For all that, Armen Anassian brought his estimable talents to the stage to present what was a clear and first-rate version of Korngold’s Violin Concerto in D-major. Anassian demonstrated beautifully and the orchestra concurred that Korngold’s themes for all those Erroll Flynn swashbucklers were, in fact, real music. With strong backing from the Cal Phil musicians and deft leadership from Vener, Anassian made the brilliant music come alive. If the piece is a compendium of Korngold’s film music, the third movement is a departure moving more to an original composition showing what might have been had not Hollywood called. Vener told the audience that Korngold was considered a musical genius along the lines of Mozart in his native Austria. Anassian offered a finely honed performance.

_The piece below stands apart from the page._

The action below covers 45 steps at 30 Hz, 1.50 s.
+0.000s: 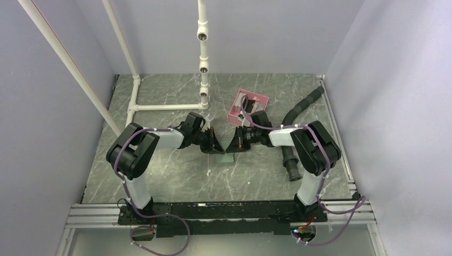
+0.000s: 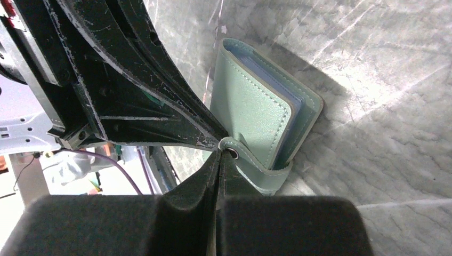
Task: Put the credit cards into the card holder
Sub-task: Close the card holder at the center of the board.
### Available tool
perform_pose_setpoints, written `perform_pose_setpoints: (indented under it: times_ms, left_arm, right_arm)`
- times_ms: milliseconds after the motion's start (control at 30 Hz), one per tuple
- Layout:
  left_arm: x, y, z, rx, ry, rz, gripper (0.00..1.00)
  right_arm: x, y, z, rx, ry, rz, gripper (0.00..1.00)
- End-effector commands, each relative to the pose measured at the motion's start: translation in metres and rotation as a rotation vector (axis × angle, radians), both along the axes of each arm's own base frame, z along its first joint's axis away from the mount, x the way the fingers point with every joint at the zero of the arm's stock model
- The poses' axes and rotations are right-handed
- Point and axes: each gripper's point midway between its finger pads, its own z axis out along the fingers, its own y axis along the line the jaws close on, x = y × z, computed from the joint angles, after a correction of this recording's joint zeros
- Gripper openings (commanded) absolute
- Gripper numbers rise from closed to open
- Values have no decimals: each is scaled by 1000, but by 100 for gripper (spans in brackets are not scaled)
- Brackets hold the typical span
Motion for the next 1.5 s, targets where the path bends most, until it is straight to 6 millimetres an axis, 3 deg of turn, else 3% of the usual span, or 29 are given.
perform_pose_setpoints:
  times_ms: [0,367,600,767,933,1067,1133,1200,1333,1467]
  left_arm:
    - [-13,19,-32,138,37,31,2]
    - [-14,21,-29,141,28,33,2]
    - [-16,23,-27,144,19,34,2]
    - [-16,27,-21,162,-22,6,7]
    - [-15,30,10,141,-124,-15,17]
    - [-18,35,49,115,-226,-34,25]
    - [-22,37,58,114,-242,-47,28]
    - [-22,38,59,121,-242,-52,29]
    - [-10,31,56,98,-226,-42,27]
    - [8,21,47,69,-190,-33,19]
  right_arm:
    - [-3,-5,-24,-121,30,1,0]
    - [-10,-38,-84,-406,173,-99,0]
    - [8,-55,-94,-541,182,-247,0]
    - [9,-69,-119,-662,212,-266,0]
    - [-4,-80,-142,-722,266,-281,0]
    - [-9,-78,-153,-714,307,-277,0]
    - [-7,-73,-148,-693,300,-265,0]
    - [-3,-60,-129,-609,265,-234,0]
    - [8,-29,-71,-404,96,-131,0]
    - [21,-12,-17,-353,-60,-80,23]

After intermission, the orchestra was heard in the first movement of Mozart’s Symphony No. 25 in G-minor, Alexander Desplat’s score to “The Curious Case of Benjamin Button”, John Williams’ “Memoirs of a Geisha”, Johann Strauss, Jr.’s “On the Beautiful Blue Danube” and Jerome Morass’ main-title theme music for the 1968 film “The Big Country”. During the second half one item stood out in the set: Allen Savedoff’s saxophone playing of “As Time Goes By” in an arrangement by 29 year-old saxophonist Seth Custer. As film history has recorded and most film buffs know, the tune was written for a Broadway show and selected for the 1942 film “Casablanca”. Savedoff’s playing was smooth, cool, jazzy, with the full-string treatment behind him. Savedoff captured the essence of Herman Hupfeld’s music.

The California Philharmonic Orchestra’s Festival on the Green 2009 summer season concludes on Aug. 22 at The Arboretum and Aug. 23 at Walt Disney Concert Hall with Broadway’s Best, magical moments form theater’s greatest shows.